There's a lot of reason to worry, for sure. Nobody is going to come tell you climate change isn't real, and nobody is going to be able to tell you that we know what the unknown unknowns are.

One factor for a bit of hope is that the unknown unknowns may also work in our favour: Life adapts and evolution is amazing.

Life endures because it's a very effective negative feedback mechanism. We've already seen genetic drift as organisms have adapted to human activity on Earth (eg how many city pigeons you think existed 10,000 years ago?), so there's definitely possibility for life to adapt and create a different kind of ecosystem as the world changes both in global temperature and industrial technology. We will likely see plants and animals that can make use of the greater CO2 concentrations thrive (and I believe we can already see this on a global trend to some degree with trees), and consequently help fight the imbalance. Different kinds of food and fruit will replace the kinds that existed before, and if they become a monoculture, they'll soon diversify. Even if phytoplankton die, it's likely another organism would take their place in a similar fashion.
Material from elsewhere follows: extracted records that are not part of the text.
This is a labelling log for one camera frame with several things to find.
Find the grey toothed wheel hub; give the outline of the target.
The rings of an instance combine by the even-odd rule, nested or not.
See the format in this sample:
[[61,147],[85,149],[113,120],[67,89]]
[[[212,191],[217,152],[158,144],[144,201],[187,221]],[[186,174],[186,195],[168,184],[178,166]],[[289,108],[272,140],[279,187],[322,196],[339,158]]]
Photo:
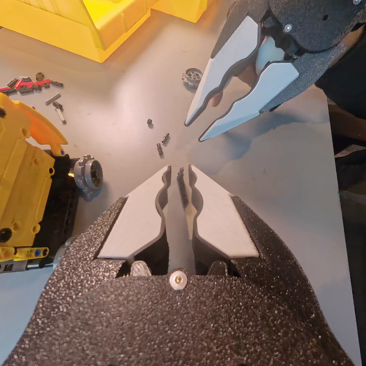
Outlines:
[[203,72],[197,68],[188,68],[182,74],[183,83],[190,89],[197,89],[203,77]]
[[83,155],[73,167],[74,181],[86,202],[97,197],[103,186],[103,169],[91,155]]

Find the grey axle with black connector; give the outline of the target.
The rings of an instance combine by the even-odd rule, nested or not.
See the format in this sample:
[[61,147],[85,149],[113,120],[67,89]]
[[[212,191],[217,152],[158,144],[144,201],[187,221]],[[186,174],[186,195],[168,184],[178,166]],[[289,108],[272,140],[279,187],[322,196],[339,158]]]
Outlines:
[[62,106],[62,104],[59,103],[59,102],[57,102],[57,101],[54,101],[52,104],[53,104],[53,107],[55,107],[56,112],[58,113],[58,116],[59,116],[61,122],[64,125],[66,125],[67,122],[66,122],[66,119],[65,119],[64,114],[63,114],[63,106]]

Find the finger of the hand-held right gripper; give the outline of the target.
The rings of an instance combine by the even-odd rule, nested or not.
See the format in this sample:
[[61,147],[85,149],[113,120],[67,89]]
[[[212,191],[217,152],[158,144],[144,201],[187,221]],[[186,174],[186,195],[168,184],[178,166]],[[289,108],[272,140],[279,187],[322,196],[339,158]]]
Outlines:
[[257,117],[261,110],[299,76],[290,62],[272,62],[266,66],[256,84],[244,97],[234,101],[227,112],[216,119],[199,137],[199,141],[216,137]]
[[215,56],[211,57],[189,108],[185,125],[191,125],[258,48],[259,25],[245,16]]

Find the yellow black toy brick vehicle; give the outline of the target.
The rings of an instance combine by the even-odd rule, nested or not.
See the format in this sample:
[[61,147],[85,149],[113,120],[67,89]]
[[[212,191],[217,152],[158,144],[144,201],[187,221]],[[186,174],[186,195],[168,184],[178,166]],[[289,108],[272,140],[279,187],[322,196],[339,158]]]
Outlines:
[[71,237],[80,189],[62,133],[37,110],[0,97],[0,272],[51,265]]

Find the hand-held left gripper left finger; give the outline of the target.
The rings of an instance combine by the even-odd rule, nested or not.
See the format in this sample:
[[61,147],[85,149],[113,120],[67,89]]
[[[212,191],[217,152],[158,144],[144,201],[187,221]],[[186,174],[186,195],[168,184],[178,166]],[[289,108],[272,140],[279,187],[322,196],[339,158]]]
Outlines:
[[143,261],[152,275],[166,275],[169,244],[163,209],[168,203],[171,166],[166,165],[124,197],[107,231],[98,259],[122,260],[126,268]]

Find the grey desk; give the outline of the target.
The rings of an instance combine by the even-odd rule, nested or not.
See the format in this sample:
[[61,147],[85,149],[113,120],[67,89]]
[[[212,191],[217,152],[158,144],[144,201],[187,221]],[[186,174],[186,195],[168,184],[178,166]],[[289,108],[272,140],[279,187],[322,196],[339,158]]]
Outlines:
[[[46,77],[63,89],[14,95],[52,121],[68,140],[71,157],[89,154],[103,168],[101,193],[79,201],[72,235],[83,233],[118,198],[165,165],[172,167],[164,209],[169,268],[194,270],[194,256],[177,173],[188,165],[239,196],[291,249],[308,276],[333,333],[361,365],[327,98],[312,86],[272,113],[214,139],[198,142],[208,125],[248,86],[237,78],[219,106],[184,125],[193,99],[181,76],[204,71],[232,1],[216,1],[194,24],[152,10],[104,63],[1,30],[1,85],[15,77]],[[64,125],[53,107],[63,106]],[[148,126],[147,120],[153,123]],[[168,141],[162,144],[166,133]],[[163,156],[159,156],[160,143]]]

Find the person's right hand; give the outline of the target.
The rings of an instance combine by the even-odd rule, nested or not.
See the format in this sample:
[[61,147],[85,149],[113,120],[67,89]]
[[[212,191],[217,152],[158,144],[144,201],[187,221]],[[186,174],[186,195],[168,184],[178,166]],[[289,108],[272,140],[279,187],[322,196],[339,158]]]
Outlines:
[[[247,84],[249,87],[252,87],[257,80],[257,72],[255,64],[251,64],[247,66],[238,76],[238,78]],[[211,98],[210,104],[213,107],[216,107],[220,104],[223,97],[223,91],[221,91],[219,94],[216,94],[214,97]]]

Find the yellow plastic storage bin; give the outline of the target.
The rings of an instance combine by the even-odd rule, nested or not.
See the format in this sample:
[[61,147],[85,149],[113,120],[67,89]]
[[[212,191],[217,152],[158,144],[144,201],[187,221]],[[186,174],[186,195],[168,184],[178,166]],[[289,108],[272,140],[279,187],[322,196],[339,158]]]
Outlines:
[[151,9],[197,23],[211,3],[210,0],[159,0]]
[[103,63],[157,1],[1,0],[1,26]]

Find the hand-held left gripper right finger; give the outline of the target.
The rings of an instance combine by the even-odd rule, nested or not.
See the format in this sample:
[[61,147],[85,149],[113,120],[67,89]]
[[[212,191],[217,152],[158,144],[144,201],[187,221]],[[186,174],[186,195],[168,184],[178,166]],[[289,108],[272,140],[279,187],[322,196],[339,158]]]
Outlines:
[[212,264],[221,261],[259,258],[259,251],[235,203],[234,196],[189,165],[193,218],[192,247],[197,275],[207,275]]

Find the pile of red black pins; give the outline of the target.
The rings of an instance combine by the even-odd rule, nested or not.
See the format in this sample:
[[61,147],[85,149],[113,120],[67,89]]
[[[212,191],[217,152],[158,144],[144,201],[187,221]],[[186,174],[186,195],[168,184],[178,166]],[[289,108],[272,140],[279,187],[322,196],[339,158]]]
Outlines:
[[46,78],[43,72],[38,72],[34,80],[28,76],[12,79],[5,87],[0,88],[0,92],[8,97],[15,94],[29,95],[50,89],[51,86],[64,88],[63,83]]

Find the black short beam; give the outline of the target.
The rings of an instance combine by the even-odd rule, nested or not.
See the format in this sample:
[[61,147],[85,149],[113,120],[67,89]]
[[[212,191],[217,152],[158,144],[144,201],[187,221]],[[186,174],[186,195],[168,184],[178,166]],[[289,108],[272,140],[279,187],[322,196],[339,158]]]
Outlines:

It's not a certainty, and I'm not saying climate change and loss of biodiversity won't be very, very problematic for humans for long time. But it is one factor to think about and perhaps think everything isn't totally doomed - Life is fuckin' cool and will find some way forward, that may include more symbiosis with more humans than you think.

Chances would sure be a lot better if we replaced capitalism though. Let's do that.